- [Exercise brief]
Copy out, word for word, the lines from the start of the data below through the line containing "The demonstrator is", and no others.

Excerpts from a dataset
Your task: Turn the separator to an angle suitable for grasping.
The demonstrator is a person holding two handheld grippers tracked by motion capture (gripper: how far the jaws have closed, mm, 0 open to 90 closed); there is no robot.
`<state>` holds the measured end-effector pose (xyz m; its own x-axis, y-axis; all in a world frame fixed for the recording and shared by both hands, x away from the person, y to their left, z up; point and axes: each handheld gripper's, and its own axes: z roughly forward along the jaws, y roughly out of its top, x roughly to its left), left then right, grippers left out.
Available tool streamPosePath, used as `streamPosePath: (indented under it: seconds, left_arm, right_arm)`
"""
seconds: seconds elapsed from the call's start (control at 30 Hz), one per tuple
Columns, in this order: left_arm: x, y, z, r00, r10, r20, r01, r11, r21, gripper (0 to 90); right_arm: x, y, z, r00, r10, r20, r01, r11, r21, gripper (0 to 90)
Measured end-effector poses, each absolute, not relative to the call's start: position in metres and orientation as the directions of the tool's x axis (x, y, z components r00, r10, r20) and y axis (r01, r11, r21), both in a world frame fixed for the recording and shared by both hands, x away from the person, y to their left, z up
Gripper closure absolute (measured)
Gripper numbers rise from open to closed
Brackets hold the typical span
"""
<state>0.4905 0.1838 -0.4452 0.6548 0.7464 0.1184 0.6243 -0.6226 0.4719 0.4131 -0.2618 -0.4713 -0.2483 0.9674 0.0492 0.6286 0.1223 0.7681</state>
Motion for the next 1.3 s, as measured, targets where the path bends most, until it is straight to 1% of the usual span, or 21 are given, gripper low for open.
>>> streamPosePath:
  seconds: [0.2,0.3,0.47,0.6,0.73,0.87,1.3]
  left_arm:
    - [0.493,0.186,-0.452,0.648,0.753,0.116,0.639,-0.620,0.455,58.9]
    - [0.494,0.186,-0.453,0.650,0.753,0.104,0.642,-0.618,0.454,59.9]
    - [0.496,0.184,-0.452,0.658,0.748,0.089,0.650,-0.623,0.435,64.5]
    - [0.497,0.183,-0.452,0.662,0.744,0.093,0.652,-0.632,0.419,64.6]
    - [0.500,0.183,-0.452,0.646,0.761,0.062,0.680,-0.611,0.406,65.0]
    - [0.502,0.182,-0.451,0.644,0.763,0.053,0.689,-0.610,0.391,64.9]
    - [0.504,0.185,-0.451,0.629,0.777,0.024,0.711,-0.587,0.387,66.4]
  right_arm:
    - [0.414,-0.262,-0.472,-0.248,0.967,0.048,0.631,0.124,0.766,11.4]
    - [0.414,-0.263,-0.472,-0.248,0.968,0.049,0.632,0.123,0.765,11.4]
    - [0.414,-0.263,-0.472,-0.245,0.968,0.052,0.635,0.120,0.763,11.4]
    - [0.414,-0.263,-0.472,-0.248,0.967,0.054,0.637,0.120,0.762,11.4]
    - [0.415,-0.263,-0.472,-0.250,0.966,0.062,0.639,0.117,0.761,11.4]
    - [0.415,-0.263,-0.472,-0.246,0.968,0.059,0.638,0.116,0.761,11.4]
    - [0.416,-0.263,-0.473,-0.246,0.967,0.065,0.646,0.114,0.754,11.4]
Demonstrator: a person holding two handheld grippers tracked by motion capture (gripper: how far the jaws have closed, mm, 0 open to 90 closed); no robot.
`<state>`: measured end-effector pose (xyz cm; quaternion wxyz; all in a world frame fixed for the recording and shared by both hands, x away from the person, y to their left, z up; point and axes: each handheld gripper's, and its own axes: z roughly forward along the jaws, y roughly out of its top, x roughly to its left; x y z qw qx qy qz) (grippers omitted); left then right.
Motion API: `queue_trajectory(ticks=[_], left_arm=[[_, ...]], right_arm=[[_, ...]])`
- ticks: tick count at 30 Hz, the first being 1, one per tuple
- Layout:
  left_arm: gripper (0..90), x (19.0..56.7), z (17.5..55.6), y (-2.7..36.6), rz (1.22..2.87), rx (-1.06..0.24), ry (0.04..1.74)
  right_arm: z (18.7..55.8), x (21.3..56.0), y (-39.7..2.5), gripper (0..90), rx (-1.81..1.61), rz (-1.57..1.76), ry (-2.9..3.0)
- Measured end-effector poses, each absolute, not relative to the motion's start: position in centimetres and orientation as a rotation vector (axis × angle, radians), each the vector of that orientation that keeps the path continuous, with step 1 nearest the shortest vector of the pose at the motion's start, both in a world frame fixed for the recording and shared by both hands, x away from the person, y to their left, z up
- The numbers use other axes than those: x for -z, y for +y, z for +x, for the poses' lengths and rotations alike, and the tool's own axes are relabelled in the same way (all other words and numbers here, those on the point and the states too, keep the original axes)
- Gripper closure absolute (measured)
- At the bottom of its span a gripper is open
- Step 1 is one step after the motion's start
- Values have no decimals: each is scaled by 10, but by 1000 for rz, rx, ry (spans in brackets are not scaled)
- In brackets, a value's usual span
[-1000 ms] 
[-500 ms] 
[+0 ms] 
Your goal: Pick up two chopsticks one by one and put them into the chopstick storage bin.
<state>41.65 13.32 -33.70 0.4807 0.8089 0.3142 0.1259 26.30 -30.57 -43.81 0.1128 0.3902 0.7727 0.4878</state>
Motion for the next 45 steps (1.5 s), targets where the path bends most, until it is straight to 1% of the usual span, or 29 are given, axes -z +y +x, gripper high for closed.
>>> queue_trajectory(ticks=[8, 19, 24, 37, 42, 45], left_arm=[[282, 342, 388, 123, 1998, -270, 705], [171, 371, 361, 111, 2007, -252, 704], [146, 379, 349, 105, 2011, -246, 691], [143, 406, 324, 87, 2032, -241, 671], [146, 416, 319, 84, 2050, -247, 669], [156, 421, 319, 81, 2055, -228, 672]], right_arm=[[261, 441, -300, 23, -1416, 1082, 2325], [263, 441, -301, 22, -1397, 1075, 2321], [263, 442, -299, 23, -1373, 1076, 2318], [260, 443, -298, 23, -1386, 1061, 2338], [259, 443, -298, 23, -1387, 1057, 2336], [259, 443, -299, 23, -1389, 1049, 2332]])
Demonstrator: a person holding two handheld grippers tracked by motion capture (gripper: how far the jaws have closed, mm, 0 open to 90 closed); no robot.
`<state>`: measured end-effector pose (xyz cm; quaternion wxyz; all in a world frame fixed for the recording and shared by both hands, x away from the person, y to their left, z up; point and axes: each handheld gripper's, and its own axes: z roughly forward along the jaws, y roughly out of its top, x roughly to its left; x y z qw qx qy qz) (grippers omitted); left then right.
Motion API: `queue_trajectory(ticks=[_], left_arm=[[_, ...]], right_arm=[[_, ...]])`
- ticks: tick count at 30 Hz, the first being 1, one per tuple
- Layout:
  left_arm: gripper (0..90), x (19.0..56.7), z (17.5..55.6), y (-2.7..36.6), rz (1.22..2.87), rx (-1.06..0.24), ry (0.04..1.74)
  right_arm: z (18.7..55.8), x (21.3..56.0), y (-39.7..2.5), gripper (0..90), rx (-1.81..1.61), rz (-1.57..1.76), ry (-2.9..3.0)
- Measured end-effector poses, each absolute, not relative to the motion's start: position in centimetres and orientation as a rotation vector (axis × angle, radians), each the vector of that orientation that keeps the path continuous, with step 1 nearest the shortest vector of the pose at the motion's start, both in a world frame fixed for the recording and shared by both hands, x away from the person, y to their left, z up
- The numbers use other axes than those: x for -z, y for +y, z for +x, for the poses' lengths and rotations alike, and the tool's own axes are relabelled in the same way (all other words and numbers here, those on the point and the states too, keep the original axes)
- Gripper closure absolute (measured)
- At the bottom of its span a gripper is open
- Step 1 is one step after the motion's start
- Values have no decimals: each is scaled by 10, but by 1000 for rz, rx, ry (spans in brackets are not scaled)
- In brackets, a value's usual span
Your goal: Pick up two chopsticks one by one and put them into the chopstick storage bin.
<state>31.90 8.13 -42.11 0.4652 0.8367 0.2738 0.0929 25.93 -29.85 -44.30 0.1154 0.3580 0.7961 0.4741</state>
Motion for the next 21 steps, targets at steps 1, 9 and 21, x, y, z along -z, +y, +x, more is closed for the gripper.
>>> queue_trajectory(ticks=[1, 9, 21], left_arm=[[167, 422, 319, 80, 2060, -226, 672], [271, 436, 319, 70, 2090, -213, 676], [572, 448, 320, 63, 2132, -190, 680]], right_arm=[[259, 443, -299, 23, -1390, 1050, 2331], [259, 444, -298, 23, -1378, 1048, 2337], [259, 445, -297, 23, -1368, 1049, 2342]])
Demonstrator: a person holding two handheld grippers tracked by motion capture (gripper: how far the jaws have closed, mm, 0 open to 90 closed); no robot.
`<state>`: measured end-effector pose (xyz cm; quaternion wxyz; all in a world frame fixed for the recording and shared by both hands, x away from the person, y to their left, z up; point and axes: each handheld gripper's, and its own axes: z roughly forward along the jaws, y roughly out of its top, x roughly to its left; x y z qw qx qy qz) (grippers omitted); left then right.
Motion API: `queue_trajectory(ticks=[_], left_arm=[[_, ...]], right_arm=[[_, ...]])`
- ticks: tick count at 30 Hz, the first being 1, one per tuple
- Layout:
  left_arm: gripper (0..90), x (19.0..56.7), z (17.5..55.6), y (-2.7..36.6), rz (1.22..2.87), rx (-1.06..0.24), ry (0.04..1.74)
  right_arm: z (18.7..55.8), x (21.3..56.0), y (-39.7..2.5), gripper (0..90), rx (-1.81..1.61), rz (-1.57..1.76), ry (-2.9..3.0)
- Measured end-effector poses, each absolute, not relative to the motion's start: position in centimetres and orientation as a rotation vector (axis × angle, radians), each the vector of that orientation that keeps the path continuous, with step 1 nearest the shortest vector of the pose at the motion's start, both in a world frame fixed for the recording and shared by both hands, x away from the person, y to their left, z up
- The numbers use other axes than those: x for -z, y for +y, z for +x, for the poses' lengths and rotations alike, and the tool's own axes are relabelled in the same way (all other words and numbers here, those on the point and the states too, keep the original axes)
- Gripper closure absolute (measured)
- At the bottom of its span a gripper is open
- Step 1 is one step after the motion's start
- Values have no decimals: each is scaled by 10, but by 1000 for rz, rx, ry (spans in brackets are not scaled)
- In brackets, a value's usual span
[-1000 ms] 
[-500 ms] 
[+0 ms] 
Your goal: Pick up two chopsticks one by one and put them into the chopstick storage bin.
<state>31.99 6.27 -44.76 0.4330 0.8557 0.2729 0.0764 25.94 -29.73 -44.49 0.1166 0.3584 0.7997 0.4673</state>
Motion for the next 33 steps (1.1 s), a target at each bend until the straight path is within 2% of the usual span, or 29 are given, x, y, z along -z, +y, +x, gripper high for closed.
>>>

- [Result of the exercise]
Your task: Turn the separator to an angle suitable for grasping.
The demonstrator is a person holding two handheld grippers tracked by motion capture (gripper: how far the jaws have closed, mm, 0 open to 90 closed); there is no robot.

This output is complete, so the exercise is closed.